» **GIVEN RECORDS**:
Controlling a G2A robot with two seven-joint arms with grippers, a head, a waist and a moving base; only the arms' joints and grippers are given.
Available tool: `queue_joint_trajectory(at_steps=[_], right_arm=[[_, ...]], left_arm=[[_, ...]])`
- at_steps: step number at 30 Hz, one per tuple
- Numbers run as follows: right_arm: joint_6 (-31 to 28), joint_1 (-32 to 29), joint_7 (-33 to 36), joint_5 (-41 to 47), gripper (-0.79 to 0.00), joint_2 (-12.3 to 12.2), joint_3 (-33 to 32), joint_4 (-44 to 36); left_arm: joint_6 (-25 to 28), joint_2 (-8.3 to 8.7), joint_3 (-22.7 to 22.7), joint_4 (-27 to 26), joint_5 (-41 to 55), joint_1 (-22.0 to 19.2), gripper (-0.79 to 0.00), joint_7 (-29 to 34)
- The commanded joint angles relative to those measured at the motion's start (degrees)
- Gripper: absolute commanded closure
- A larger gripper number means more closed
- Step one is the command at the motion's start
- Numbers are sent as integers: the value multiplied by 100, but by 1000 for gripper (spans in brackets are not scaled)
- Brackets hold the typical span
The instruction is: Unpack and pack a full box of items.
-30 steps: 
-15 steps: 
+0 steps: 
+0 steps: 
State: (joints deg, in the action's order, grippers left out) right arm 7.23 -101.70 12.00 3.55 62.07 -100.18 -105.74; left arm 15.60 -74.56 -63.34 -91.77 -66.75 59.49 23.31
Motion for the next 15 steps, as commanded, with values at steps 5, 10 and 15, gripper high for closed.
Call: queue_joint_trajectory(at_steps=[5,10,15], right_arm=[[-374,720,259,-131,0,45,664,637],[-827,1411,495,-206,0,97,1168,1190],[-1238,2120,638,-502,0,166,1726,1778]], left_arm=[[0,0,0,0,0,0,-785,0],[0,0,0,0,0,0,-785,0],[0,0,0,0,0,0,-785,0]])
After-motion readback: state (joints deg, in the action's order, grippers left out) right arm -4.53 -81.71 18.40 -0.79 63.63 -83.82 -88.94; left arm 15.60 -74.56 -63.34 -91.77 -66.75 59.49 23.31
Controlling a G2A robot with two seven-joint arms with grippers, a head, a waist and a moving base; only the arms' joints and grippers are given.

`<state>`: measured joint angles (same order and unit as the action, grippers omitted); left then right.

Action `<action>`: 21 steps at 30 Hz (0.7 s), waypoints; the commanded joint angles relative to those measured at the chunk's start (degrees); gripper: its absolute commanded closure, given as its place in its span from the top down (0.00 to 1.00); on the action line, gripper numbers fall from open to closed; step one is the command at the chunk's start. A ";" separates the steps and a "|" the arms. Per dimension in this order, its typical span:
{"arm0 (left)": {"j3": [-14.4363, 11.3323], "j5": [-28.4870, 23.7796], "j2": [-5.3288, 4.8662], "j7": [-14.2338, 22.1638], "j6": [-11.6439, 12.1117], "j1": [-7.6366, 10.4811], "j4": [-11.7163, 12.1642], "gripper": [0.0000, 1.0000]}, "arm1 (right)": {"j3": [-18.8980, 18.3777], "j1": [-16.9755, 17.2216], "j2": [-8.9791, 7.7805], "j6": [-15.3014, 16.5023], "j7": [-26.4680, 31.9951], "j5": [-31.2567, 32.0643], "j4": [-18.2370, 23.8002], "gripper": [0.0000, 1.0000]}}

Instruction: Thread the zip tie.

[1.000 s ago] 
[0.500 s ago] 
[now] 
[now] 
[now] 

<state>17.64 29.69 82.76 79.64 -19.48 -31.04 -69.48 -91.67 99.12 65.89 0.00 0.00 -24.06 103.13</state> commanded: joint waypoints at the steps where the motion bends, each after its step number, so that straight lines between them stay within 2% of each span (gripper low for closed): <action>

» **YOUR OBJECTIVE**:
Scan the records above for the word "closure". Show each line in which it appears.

» **EXERCISE RESPONSE**:
- Gripper: absolute commanded closure
Action `<action>`: 21 steps at 30 Hz (0.7 s), waypoints; the commanded joint angles relative to those measured at the chunk's start (degrees); gripper: its absolute commanded closure, given as its place in its span from the top down (0.00 to 1.00); on the action line, gripper numbers fall from open to closed; step one is the command at the chunk's start. A ";" separates the steps and a "|" the arms. Per dimension in this order, its typical span:

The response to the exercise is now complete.